## INSTRUCTIONS FOR THE TASK
Please print out the entries below unchanged and skip the images.

## DATA FOR THE TASK
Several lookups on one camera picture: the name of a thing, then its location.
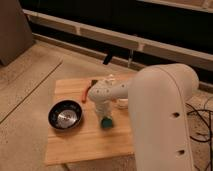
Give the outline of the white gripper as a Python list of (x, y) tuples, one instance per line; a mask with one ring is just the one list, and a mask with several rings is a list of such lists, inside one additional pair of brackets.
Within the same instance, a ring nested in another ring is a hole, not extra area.
[(95, 103), (95, 113), (97, 114), (99, 119), (104, 117), (111, 116), (111, 102), (110, 101), (102, 101)]

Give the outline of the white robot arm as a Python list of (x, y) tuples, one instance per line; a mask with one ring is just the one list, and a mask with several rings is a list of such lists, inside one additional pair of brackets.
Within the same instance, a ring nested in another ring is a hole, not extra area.
[(99, 116), (109, 101), (126, 99), (137, 171), (194, 171), (185, 103), (198, 90), (196, 72), (185, 64), (153, 65), (132, 78), (98, 81), (88, 96)]

## TASK RESULT
Several lookups on one camera picture: the name of a thing, then its location.
Give the outline of the white gripper as a Python list of (x, y) tuples, one instance per line; a mask with one ring is just the one list, and a mask with several rings is a list of such lists, inside one additional pair of brackets.
Within the same instance, a ring nested in another ring is a hole, not extra area.
[(95, 103), (95, 113), (97, 114), (99, 119), (104, 117), (111, 116), (111, 102), (110, 101), (102, 101)]

Give the outline of the white robot arm as a Python list of (x, y) tuples, one instance per line; a mask with one ring is just the one list, and a mask with several rings is a list of such lists, inside one additional pair of brackets.
Within the same instance, a ring nested in another ring is a hole, not extra area.
[(99, 116), (109, 101), (126, 99), (137, 171), (194, 171), (185, 103), (198, 90), (196, 72), (185, 64), (153, 65), (132, 78), (98, 81), (88, 96)]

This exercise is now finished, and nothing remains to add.